Are there viable alternatives? Artificial pollination clearly is one, although beyond the scope of the discussion here. However there is no doubt there are high performing orchards where this is the method of choice. There is a current project studying the feasibility of bumble bees as an alternate pollinator (Zespri/Plant & Food). New Zealand is not particularly well-blessed with ‘manageable’ pollinators (that is after all why bees were introduced) but the Bombus bees are worth considering. It’s not clear that the advantages claimed for them apply to kiwifruit, or why in large blocks (rather than greenhouses) they would not suffer from the same navigational issues as their smaller cousins. They are however known for adopting a ‘trap-lining’ strategy when foraging, and this might be an advantage. Perhaps looking at the needs of bumble bees will go some way to re-evaluating the commercial and ecological value of other unmanaged and ‘minimally managed’ pollinators.

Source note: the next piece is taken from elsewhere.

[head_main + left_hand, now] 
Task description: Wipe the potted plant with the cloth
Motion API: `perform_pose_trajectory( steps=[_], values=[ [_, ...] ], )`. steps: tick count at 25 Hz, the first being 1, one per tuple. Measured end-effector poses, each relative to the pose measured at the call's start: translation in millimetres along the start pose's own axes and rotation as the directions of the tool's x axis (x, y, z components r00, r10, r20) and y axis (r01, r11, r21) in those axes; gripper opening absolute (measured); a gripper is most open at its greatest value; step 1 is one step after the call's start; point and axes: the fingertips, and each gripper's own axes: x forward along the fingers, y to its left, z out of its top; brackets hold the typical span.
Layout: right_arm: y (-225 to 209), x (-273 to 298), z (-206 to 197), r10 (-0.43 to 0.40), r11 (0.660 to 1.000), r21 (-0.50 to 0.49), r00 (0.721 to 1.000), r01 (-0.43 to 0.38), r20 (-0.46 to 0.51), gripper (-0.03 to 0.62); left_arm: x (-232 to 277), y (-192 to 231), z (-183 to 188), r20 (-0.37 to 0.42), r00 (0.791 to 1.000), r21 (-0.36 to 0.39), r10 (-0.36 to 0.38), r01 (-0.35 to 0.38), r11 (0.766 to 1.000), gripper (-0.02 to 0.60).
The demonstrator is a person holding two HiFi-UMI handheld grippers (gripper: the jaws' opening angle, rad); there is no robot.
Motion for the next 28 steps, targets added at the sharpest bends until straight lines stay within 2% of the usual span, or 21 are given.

Not only kiwifruit growers face challenges. Besides the usual seasonal variation that impacts on honeybee survivability, beekeepers already battle the effects of two invaders, the varroa mite and species of Vespid wasp, and there are more to worry about on the horizon. In the autumn wasps, which arrived in the 1940s and 1970s, can completely destroy a honeybee colony in a few hours, and they seem to have a greater impact each year. Since the turn of the century varroa and its associated viruses necessitate a permanent combination of costly management and medicinal measures to keep colonies in good health or they will die. World demand for honey is high, altering the balance between the competing interests of production and pollination in favour of production, while the local demand for pollination is growing as the new gold variety expands. While the market for services will react to the cost and supply of pollination units it is far better to be proactive and anticipate change, rather than cope with its consequences. It's more important than ever that growers think about and plan their pollination requirement well ahead, and that they keep a communication channel open with their beekeeper, particularly when they are considering changes (like covered blocks) to their growing practices. That way beekeepers will be able to adjust the service, technique, and supply to suit the change in circumstances.